Si tratta di un segno molto netto che afferma due cose essenziali: i cittadini conoscono il sistema delle regioni italiane e sono consapevoli che la difesa dell'autonomia passa per il tema della responsabilità fiscale, tema reso complesso da una stratificazione inverosimile di norme che legano le regioni al governo centrale, le diverse deleghe ai vari ministeri e così via.
Insomma, si ha percezione di un potere e di un ruolo crescente ma anche dell'indispensabile presenza del governo centrale senza il quale l'autonomia si manifesta come una scatola vuota da riempire.
Responsabilità piena o caos
Il punto è questo: le Regioni possiedono deleghe pesanti, dalla sanità ai trasporti pubblici, dall'istruzione all'ambiente, dal turismo alle attività produttive, solo per citare le più significative in questa congerie pandemica.
Qui si gioca il contrasto alla diffusione del Covid-19 e all'organizzazione complessa che passa dalla sanità ai trasporti fino alle imprese costrette alla serrata.
Ed è un gioco al massacro che rende il Paese fragile e instabile, caratterizzato da politiche di gestione inefficienti e inefficaci, sulle quali si frange l'onda della disperazione degli imprenditori e dei lavoratori del settore privato, delle piccole come delle grandi imprese.

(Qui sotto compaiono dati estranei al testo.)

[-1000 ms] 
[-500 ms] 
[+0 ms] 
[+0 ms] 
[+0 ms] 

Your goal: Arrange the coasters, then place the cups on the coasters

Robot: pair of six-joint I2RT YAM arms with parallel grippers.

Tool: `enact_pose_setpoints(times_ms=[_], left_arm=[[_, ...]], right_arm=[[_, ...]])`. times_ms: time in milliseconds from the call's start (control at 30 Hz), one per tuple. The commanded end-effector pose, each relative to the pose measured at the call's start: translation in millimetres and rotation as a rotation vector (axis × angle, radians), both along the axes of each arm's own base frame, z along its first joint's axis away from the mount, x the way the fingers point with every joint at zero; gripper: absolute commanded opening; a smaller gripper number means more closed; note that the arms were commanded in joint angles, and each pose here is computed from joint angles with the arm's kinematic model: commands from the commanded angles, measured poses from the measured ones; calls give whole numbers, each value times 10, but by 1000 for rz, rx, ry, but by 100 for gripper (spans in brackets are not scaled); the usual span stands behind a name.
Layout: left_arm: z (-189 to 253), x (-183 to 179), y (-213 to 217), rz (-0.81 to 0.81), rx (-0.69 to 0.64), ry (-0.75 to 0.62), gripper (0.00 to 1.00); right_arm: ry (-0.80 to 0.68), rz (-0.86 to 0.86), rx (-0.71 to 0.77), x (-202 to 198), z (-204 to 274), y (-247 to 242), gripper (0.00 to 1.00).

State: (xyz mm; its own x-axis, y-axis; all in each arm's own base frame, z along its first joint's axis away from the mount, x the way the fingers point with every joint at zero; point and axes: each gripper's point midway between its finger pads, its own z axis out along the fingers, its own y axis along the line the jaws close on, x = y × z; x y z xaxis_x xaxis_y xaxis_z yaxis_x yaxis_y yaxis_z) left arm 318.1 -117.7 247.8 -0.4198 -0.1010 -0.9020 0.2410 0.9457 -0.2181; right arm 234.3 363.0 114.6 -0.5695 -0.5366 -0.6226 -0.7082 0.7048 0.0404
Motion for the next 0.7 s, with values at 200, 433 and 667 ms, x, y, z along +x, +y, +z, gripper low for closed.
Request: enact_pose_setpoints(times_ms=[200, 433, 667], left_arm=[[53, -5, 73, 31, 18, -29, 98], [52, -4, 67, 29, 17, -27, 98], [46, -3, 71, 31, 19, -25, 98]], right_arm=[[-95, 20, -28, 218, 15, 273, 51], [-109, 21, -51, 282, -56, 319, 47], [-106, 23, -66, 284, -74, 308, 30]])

Una mediazione che produce effetti ambigui e controversi, tra Regioni virtuose che riescono a far funzionare la macchina dell'amministrazione e altre che si ritrovano indietro.
Risultato: il caos di un'Italia che agisce a due o tre velocità, con il centro-sud irrimediabilmente penalizzato e un centro-nord che mostra punte d'eccellenza. I
l non più sopportabile spettacolo di un Paese profondamente diviso.
Chiusure e restrizioni: l'effetto di debolezze ataviche
D'altronde, non può sfuggire che il problema delle restrizioni e delle chiusure, il lockdown subito la primavera scorsa e le nuove contestate disposizioni dell'ultimo Dpcm del 25 ottobre, è direttamente connesso con la fragilità dei sistemi sanitari regionali, alcuni in grado di assorbire la pressione della popolazione bisognosa di cure, altri che da decenni non possiedono strutture adeguate a garantire l'ordinaria gestione, figuriamoci l'emergenza.
Di qui la scelta di misure drastiche per evitare il disastro.
D'altronde, è il problema sottostante al ragionamento di De Luca per la Campania.
La questione, dunque, è di gestione e quindi di "manico" politico.
Che manca.
Il coraggio di cambiare
Il passo è serio e molto pesante: cambiare il sistema delle autonomie regionali riducendo deleghe e competenze decentrate e assegnando poche ma esclusive materie con relativo prelievo fiscale diretto; oppure realizzare un sistema federali sul modello tedesco con pochi ma netti poteri a livello centrale e una reale autonomia delle Regioni, in modo da costituire le premesse per un chiarimento sulle responsabilità e sulle possibilità di governo.
Nel frattempo, l'opinione pubblica e il sistema produttivo assistono sconcertati al rimpallo tragico di attribuzioni e di oneri, mentre la comunicazione giornalistica lascia emergere una critica montante che investe la politica e il suo peggiore difetto: centrare la comunicazione sull'emergenza e non sul problema di fondo, perdendosi nella banalità di un linguaggio inadeguato rispetto alle esigenze, enormi, di declinare concrete proposte di riforma dello Stato.